If we change for the better, that is the way to go. If we change for the sake of change, I'm not impressed.

I am for the CoP but I am listening to those opposed to the CoP so that the CoP can improve.

Joe

Mathman · Feb 1, 2004

We're saying the same thing, Joe. We should work hard to identify the shortcomings of the CoP and fix them.

MM

Mathman · Feb 8, 2004

I decided to revive this thread from the third page because I continue to be intrigued by the final conclusion that this author draws from his statistical analysis of the scoring of the Grand Prix events.

(The CoP) may possess some redeeming features, but at present, seems to avoid major embarrassment only by virtue of the fact that the judges appear to be ignoring it as best they can.

What Dr. Schaeffer is referring to is the tendency on the part of the judges to give blanket marks across the board both for GOE and (especially) for Program Components. That is, in practice they are mostly subverting the intent of the CoP and judging as they always have. "I liked this skater's performance the best, so I'll give her the highest marks throughout; I liked this skater second best," etc. Dr. Schaeffer thinks this is a good thing, and that if the judges didn't do this it would be a disaster.

This question came home to roost in the men's competition in the Grand Prix final. If the judges had been polled, most of them probably would have said that Plushenko gave the best skate overall and deserved to win the gold medal. But when the points were tallied, because Plushenko did not get any credit under the CoP for a third combination, Sandhu came out on top, frustrating the wishes and the intent of the judges. Presumably, this is the kind of thing that Dr. Schaeffer regards as a "major embarrassment" for the CoP.

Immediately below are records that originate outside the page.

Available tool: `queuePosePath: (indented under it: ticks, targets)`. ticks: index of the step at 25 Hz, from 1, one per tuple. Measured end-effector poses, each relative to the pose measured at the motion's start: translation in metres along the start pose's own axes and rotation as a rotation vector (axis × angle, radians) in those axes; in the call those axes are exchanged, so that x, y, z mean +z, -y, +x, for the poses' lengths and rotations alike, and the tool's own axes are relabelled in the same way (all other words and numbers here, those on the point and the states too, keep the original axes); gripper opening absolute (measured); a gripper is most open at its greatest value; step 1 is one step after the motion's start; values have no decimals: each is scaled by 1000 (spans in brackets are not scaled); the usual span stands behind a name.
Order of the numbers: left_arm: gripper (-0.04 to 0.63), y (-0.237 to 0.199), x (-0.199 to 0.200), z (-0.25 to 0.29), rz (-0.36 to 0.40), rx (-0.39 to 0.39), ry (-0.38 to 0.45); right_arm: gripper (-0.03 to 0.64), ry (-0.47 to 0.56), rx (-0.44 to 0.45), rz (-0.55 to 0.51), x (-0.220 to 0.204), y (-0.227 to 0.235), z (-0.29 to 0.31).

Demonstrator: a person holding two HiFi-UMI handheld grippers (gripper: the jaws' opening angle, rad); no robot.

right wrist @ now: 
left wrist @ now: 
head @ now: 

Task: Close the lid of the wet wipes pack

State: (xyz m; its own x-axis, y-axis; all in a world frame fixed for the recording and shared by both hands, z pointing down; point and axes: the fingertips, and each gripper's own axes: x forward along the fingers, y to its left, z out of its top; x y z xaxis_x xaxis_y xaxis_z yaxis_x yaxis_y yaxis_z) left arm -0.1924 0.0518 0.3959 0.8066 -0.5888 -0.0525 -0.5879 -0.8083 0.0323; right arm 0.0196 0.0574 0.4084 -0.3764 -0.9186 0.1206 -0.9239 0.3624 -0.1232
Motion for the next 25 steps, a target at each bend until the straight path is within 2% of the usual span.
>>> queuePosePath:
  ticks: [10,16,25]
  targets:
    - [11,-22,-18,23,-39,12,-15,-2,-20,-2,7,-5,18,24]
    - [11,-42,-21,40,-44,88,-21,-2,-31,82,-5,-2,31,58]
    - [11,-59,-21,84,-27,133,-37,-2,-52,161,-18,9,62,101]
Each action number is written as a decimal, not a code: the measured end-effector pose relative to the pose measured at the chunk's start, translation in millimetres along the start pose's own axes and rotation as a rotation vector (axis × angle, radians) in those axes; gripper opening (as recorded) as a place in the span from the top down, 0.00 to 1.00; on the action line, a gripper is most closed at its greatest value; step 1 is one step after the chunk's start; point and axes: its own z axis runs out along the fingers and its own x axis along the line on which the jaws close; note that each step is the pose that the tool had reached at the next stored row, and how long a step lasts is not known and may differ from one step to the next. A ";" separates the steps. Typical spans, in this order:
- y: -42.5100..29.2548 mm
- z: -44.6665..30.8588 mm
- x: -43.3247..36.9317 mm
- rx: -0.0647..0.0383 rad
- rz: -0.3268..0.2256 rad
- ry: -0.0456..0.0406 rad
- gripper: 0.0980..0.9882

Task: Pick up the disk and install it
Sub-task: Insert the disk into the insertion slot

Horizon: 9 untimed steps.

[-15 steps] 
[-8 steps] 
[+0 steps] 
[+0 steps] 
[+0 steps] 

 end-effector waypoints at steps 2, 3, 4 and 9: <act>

What will the judges actually do, at Worlds for instance, if they believe in their hearts that Skater A deserves to win, but they know that Skater B did a lot of tricks and they are not sure how the points are going to work out. Will they load up on the GoE and Program Components to make sure that "justice is done" despite the system?

Mathman

Joesitz (RIP) · Feb 8, 2004

Mathman - I was listening to Dick talking during the Nats 6.0 system that the judges were using the CoP GoE for practice. Nothing wrong with that. The final result would be in the 6.0 system.

Joe

hockeyfan228 · Feb 9, 2004

Mathman said:
This question came home to roost in the men's competition in the Grand Prix final. If the judges had been polled, most of them probably would have said that Plushenko gave the best skate overall and deserved to win the gold medal. But when the points were tallied, because Plushenko did not get any credit under the CoP for a third combination, Sandhu came out on top, frustrating the wishes and the intent of the judges. Presumably, this is the kind of thing that Dr. Schaeffer regards as a "major embarrassment" for the CoP.

Why is it a major embarrassment for CoP for the scoring system to enforce the rules? It seems more of an embarrassment for the judges to "prefer" a skater who has broken them and give that skater extra credit for an unlevel playing field.

Athletic competition is not supposed to be like the episode of Star Trek where Kirk admits that a test was unsolveable except by breaking the rules, which he did to pass it.

Doggygirl · Feb 9, 2004

I agree with Hockeyfan...

I believe it is the skater's responsibility to know the rules and follow them. I cringe when I hear "Plushy lost on a technicality." I suppose one could argue that's a true statement, but under the rules, Sandhu won fair and square on the day of the comp in my opinion. I hate to see anything detract from that.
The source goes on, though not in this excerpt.